**Task to carry out**
Below are the entries; give again exactly the lines from the one mentioning "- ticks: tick" through the one mentioning "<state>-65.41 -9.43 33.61", inclusive.
======== Exercise materials ========
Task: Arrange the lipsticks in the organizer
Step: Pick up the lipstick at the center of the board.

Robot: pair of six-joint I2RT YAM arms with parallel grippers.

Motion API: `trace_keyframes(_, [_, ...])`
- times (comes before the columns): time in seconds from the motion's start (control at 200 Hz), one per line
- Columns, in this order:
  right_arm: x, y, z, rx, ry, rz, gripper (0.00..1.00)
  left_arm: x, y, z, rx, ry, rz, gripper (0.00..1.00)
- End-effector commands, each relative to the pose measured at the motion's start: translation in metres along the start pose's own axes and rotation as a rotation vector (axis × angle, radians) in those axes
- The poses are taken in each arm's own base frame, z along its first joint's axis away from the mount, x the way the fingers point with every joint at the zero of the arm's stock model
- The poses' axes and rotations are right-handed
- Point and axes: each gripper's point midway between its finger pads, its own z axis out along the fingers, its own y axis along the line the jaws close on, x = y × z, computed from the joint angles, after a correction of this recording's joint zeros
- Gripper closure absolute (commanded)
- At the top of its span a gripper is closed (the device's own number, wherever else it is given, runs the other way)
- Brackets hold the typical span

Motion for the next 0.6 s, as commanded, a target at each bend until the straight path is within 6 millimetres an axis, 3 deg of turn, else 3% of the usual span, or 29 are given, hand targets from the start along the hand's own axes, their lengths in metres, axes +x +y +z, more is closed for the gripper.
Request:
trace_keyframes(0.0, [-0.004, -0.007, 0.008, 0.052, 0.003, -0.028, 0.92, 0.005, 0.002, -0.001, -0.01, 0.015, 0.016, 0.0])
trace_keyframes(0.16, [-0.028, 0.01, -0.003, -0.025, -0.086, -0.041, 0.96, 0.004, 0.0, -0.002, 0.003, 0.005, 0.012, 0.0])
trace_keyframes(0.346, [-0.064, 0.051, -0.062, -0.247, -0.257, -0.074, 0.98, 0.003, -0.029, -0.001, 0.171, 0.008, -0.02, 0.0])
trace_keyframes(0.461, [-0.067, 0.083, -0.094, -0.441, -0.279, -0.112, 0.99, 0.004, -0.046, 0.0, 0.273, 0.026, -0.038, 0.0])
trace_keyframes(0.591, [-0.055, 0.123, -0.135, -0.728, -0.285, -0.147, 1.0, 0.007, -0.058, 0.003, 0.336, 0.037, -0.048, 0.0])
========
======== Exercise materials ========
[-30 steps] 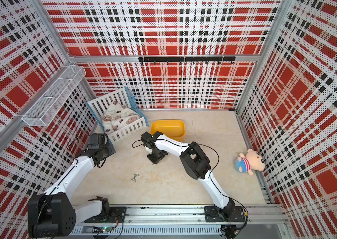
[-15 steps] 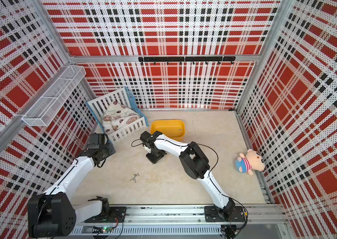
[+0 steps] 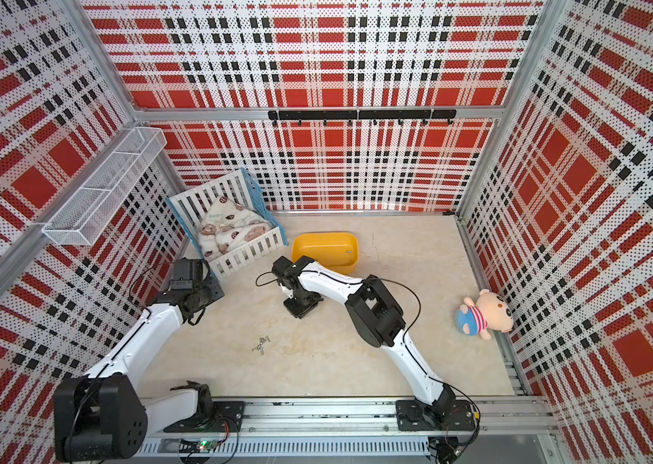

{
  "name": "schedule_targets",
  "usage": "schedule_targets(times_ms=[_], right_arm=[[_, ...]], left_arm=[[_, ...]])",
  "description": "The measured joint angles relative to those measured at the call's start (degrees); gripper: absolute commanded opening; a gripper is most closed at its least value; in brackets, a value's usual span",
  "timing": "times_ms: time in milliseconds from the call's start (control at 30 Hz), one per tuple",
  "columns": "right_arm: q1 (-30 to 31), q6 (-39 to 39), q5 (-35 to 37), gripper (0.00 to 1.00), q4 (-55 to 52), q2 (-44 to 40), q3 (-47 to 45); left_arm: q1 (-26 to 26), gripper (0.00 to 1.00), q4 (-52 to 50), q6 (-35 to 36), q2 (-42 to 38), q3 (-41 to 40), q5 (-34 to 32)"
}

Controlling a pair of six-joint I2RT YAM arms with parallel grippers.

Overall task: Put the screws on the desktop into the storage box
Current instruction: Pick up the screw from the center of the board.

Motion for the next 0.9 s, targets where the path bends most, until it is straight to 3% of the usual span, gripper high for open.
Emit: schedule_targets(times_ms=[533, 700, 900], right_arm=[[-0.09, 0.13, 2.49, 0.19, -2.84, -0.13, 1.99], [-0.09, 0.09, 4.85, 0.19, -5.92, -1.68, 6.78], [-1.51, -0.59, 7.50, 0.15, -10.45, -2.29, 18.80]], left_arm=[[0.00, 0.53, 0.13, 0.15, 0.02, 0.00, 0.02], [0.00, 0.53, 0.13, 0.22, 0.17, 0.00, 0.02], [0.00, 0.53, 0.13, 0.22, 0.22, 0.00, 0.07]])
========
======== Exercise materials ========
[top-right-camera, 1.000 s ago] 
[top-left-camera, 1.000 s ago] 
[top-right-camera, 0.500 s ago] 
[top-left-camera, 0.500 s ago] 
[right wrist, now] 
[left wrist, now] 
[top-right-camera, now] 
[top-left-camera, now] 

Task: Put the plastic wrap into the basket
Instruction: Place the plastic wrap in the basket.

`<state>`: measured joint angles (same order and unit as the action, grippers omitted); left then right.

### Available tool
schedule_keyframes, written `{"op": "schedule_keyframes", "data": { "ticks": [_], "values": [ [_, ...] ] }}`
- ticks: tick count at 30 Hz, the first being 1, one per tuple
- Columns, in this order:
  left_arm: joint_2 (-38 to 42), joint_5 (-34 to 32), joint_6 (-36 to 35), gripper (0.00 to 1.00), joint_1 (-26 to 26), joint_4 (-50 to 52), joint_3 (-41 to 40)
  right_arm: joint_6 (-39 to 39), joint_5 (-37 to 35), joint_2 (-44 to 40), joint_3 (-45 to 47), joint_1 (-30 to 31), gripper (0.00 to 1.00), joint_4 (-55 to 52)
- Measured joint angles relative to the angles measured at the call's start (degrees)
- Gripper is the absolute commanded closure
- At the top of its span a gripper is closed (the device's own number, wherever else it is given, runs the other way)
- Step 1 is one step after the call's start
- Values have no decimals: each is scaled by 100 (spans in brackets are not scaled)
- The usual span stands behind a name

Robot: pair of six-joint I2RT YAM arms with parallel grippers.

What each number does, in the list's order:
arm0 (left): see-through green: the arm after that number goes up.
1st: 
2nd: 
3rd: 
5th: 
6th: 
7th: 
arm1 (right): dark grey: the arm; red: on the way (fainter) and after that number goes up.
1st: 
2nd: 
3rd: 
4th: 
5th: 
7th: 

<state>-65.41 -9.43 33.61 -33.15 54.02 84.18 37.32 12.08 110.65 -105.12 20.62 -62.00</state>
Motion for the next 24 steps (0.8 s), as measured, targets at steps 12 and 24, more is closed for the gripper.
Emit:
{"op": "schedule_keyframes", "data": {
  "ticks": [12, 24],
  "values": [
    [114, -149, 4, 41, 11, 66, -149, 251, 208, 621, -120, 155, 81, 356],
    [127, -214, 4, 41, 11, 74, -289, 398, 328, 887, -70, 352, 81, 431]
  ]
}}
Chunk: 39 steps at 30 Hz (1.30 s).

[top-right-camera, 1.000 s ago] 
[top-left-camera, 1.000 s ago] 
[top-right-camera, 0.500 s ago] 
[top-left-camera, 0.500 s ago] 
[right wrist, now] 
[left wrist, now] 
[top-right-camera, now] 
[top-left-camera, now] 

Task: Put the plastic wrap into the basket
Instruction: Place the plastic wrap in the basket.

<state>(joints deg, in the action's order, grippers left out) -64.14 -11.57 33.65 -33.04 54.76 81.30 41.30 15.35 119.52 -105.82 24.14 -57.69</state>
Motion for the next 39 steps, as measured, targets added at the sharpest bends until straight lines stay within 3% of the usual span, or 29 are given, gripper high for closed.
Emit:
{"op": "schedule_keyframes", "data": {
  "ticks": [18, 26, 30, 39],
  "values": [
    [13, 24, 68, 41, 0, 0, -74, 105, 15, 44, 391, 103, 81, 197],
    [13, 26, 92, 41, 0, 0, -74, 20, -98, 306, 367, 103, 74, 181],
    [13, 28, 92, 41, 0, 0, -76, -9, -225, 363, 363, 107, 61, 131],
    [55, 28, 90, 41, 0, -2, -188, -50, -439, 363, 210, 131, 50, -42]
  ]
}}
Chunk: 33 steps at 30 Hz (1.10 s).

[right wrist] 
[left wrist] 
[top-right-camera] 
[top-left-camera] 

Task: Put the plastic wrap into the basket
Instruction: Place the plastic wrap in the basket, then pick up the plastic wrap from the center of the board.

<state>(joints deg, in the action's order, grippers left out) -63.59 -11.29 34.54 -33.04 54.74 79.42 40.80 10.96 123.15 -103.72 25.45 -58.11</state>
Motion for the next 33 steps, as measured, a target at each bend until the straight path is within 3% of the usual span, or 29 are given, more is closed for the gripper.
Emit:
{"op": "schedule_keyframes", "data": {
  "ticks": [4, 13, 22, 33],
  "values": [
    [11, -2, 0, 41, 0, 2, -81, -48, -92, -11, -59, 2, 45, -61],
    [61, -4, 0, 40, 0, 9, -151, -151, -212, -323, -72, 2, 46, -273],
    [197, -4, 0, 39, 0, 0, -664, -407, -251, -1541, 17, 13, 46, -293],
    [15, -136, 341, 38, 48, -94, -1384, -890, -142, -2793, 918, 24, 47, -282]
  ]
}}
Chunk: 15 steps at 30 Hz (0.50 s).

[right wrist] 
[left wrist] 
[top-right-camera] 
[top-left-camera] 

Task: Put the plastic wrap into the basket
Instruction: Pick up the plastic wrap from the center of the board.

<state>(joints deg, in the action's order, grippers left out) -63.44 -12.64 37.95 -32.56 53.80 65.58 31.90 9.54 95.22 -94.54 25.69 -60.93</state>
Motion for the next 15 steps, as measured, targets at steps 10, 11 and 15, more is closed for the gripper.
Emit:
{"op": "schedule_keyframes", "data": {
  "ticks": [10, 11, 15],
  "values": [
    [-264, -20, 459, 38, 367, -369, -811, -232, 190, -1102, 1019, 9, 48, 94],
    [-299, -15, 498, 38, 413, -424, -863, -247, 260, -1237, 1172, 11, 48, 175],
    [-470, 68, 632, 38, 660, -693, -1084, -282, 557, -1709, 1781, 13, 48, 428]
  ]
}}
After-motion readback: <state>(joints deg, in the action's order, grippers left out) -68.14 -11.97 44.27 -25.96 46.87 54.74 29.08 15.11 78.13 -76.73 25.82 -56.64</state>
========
**Reply**
- ticks: tick count at 30 Hz, the first being 1, one per tuple
- Columns, in this order:
  left_arm: joint_2 (-38 to 42), joint_5 (-34 to 32), joint_6 (-36 to 35), gripper (0.00 to 1.00), joint_1 (-26 to 26), joint_4 (-50 to 52), joint_3 (-41 to 40)
  right_arm: joint_6 (-39 to 39), joint_5 (-37 to 35), joint_2 (-44 to 40), joint_3 (-45 to 47), joint_1 (-30 to 31), gripper (0.00 to 1.00), joint_4 (-55 to 52)
- Measured joint angles relative to the angles measured at the call's start (degrees)
- Gripper is the absolute commanded closure
- At the top of its span a gripper is closed (the device's own number, wherever else it is given, runs the other way)
- Step 1 is one step after the call's start
- Values have no decimals: each is scaled by 100 (spans in brackets are not scaled)
- The usual span stands behind a name

Robot: pair of six-joint I2RT YAM arms with parallel grippers.

What each number does, in the list's order:
arm0 (left): see-through green: the arm after that number goes up.
1st: 
2nd: 
3rd: 
5th: 
6th: 
7th: 
arm1 (right): dark grey: the arm; red: on the way (fainter) and after that number goes up.
1st: 
2nd: 
3rd: 
4th: 
5th: 
7th: 

<state>-65.41 -9.43 33.61 -33.15 54.02 84.18 37.32 12.08 110.65 -105.12 20.62 -62.00</state>

Nothing more is needed for this exercise.